■ **Work instruction**:
Pull out every line below that holds the word "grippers".

-------------------------

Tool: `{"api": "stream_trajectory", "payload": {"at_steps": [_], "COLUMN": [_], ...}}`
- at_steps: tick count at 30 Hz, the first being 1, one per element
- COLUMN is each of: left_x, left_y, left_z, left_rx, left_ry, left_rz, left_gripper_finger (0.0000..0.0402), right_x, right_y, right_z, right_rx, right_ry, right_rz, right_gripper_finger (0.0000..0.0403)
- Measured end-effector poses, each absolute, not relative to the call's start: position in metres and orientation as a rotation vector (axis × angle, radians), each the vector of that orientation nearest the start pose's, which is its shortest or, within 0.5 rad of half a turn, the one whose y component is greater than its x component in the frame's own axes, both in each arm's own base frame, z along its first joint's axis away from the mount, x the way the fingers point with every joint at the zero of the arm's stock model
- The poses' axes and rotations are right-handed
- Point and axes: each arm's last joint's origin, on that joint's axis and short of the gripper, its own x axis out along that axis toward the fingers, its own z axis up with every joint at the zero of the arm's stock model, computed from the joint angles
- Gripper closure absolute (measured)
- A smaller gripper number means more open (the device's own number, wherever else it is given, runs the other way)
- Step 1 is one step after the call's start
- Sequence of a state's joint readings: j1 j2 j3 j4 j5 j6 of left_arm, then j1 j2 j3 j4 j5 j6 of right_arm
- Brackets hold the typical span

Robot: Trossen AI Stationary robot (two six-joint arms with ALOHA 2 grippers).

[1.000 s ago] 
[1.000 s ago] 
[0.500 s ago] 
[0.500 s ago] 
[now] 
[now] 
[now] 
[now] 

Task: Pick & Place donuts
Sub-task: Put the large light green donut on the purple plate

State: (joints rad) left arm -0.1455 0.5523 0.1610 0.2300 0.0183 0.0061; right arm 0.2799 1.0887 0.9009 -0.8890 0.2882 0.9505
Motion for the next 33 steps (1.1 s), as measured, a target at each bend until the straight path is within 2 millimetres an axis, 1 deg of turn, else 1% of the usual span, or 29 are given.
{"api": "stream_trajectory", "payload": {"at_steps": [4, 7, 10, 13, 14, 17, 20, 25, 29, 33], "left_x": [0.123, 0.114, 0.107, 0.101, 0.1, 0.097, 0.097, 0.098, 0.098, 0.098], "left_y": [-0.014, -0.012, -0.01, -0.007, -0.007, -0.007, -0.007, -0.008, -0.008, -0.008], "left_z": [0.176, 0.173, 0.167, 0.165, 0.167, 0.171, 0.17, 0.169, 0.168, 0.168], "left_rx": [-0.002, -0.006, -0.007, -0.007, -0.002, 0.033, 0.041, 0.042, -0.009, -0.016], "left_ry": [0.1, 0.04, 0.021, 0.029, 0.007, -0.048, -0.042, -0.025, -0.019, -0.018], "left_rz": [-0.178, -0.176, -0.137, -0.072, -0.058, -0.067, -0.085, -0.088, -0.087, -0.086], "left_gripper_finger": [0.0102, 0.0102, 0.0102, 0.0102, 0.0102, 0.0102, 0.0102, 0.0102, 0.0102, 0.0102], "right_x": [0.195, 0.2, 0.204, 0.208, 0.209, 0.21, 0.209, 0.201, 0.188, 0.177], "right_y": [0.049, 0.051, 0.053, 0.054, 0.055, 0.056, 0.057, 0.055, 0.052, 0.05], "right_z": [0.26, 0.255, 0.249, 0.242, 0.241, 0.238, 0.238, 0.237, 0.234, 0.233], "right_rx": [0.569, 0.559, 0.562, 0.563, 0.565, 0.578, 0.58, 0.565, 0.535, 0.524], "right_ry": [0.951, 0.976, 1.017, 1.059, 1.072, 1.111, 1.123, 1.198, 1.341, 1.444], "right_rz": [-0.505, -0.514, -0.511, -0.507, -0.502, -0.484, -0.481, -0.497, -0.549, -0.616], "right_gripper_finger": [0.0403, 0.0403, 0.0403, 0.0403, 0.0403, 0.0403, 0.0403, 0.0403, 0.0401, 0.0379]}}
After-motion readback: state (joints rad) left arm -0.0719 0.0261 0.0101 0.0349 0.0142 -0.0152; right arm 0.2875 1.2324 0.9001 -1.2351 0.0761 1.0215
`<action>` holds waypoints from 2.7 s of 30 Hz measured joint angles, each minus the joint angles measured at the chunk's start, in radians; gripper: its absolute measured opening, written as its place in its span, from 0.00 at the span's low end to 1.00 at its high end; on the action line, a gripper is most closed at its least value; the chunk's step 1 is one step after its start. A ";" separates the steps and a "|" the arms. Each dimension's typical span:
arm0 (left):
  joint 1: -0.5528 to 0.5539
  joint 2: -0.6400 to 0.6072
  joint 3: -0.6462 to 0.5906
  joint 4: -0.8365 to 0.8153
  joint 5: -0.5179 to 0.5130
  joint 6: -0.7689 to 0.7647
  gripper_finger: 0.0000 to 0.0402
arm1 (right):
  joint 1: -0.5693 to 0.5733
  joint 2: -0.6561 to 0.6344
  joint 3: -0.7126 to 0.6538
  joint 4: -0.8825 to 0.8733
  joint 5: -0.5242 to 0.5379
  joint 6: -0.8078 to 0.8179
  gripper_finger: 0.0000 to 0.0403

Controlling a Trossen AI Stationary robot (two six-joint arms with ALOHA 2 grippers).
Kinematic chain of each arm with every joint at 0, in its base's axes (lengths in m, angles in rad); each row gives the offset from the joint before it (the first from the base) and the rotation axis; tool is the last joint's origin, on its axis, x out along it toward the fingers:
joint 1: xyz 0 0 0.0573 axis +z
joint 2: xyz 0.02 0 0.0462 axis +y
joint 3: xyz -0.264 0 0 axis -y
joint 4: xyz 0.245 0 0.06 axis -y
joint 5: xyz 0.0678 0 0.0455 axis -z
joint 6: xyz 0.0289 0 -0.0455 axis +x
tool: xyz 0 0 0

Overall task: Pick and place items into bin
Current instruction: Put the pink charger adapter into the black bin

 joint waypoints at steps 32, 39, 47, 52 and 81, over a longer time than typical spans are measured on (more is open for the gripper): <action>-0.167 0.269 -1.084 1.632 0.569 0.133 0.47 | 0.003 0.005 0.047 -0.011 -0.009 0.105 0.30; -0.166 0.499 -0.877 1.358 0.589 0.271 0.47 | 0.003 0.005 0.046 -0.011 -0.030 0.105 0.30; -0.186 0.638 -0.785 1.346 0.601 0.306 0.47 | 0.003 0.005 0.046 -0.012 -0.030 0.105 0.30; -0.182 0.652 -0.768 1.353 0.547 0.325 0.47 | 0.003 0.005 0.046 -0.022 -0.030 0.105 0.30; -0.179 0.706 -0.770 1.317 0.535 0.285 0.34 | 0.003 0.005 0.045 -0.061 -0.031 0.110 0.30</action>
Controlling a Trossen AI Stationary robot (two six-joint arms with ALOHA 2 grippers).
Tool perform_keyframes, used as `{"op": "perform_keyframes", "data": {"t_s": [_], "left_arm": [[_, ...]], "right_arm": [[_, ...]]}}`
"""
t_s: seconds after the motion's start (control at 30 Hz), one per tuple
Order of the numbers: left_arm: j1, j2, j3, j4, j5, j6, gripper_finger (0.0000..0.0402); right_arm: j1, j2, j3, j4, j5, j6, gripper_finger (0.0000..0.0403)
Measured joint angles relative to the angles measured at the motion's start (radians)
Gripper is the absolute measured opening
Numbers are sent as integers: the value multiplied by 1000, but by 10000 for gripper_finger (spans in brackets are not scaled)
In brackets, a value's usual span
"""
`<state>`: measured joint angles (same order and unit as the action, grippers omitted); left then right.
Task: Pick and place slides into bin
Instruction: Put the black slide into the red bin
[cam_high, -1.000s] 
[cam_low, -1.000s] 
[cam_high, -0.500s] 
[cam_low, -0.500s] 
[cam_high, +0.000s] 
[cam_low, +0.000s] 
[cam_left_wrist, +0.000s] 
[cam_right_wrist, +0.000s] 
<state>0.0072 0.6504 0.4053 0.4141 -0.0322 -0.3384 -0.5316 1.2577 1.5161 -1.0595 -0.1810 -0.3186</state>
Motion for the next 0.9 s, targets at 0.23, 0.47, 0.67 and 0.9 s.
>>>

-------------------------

■ **Response**:
Robot: Trossen AI Stationary robot (two six-joint arms with ALOHA 2 grippers).
Controlling a Trossen AI Stationary robot (two six-joint arms with ALOHA 2 grippers).
Controlling a Trossen AI Stationary robot (two six-joint arms with ALOHA 2 grippers).
`<state>`: measured joint angles (same order and unit as the action, grippers omitted); left then right.

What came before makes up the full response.